PROBLEM DESCRIPTION -> Report all lines of the records that contain "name".

DATA IN THIS EXERCISE ->
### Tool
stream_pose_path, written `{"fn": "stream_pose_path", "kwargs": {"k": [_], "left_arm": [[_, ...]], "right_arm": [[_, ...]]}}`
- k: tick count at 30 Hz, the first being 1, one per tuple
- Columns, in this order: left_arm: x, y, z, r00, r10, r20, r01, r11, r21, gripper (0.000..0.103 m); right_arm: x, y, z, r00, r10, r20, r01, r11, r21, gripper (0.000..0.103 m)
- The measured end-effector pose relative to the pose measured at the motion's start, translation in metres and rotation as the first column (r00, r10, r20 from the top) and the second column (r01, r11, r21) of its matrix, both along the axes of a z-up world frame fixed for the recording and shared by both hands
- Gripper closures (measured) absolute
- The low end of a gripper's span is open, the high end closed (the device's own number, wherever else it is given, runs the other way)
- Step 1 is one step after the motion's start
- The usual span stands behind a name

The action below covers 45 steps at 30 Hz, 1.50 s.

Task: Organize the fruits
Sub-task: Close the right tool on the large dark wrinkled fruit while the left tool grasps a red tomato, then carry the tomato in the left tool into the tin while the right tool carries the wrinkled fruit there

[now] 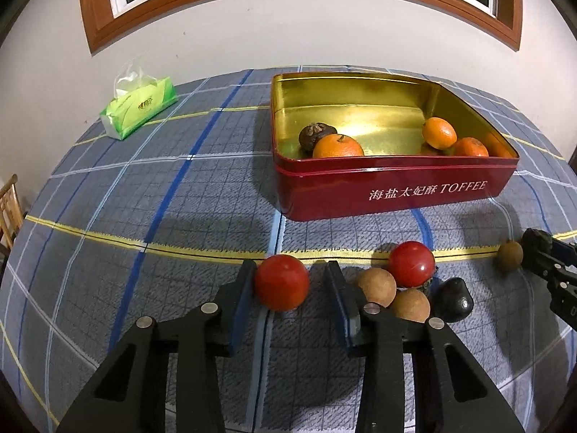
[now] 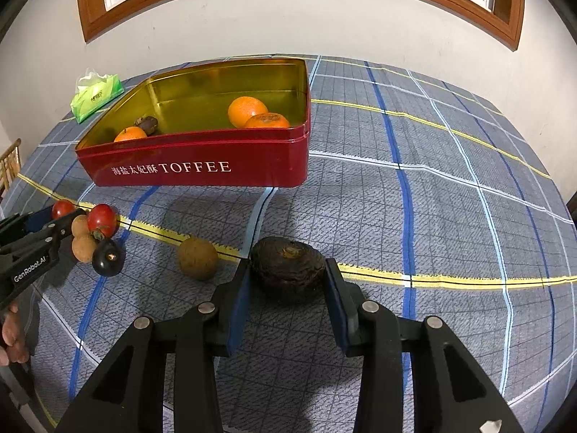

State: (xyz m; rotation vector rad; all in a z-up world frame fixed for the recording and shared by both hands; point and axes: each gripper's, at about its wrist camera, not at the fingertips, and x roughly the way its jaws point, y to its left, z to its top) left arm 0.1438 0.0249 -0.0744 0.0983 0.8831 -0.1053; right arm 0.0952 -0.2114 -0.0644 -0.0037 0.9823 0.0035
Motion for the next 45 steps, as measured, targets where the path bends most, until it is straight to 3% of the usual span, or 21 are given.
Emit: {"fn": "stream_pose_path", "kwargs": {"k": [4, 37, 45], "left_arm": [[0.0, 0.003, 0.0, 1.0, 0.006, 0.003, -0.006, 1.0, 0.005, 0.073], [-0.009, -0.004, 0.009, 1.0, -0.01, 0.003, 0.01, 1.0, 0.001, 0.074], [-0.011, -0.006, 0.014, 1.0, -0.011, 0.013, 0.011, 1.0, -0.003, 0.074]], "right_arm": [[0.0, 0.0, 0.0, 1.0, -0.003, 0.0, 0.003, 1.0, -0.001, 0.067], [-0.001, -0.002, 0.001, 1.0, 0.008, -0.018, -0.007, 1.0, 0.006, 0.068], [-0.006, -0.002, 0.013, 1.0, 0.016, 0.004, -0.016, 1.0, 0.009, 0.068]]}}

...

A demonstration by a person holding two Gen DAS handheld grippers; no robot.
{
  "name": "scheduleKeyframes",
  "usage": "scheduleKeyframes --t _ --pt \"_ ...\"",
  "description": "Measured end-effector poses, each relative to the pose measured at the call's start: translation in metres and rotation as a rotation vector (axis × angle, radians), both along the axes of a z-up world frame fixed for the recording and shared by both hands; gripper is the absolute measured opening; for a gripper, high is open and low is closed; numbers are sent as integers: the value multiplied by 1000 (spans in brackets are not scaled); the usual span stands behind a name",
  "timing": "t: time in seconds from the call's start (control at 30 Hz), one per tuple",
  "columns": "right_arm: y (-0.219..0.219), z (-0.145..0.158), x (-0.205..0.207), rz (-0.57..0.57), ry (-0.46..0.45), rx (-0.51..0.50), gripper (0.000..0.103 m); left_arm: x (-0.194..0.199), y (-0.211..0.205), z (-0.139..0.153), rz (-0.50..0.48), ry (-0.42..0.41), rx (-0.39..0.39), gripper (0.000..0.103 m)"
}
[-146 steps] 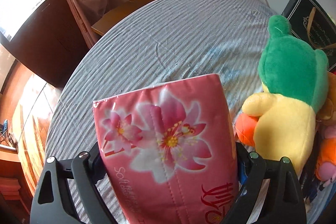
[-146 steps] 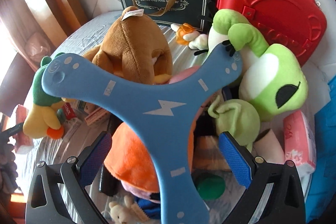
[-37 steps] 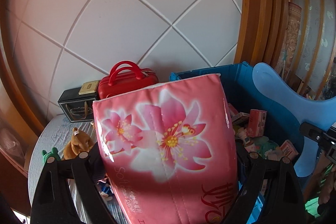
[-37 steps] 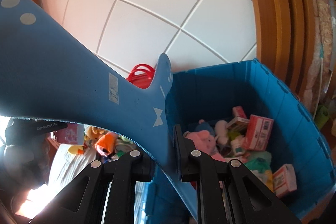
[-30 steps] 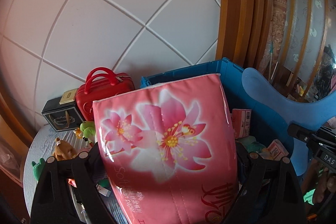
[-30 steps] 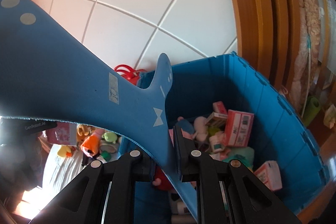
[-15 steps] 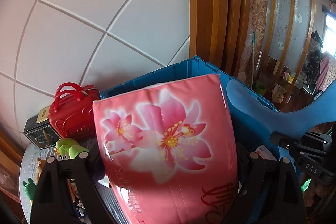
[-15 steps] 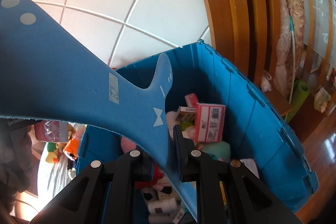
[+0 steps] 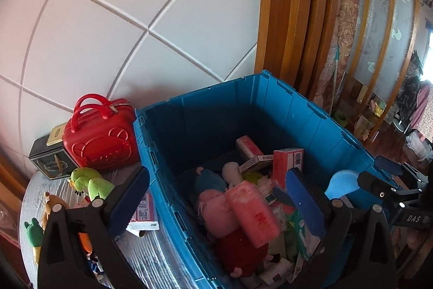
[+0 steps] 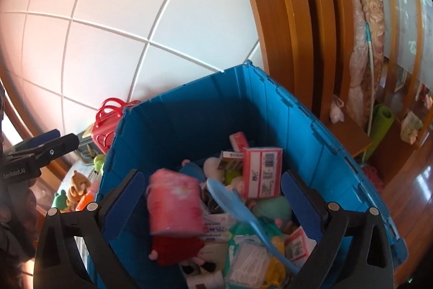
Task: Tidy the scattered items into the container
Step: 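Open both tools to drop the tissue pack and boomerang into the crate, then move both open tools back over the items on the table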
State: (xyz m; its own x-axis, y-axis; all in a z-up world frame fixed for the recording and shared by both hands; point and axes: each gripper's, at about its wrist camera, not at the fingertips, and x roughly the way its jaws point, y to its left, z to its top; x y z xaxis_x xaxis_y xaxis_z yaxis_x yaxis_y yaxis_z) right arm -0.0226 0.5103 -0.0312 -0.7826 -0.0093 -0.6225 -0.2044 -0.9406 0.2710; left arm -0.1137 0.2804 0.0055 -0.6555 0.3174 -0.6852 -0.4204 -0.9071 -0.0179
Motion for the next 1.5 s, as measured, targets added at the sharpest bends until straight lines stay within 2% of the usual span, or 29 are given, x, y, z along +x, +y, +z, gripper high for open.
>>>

SOLUTION BELOW ->
- The usual span stands behind a name
  "name": "scheduleKeyframes",
  "description": "Measured end-effector poses, each relative to the pose measured at the call's start: translation in metres and rotation as a rotation vector (axis × angle, radians), both along the axes of a z-up world frame fixed for the recording and shared by both hands; gripper is the absolute measured opening; for a gripper, high is open and low is closed; numbers are sent as integers: the value multiplied by 1000 (spans in brackets are not scaled); the usual span stands behind a name",

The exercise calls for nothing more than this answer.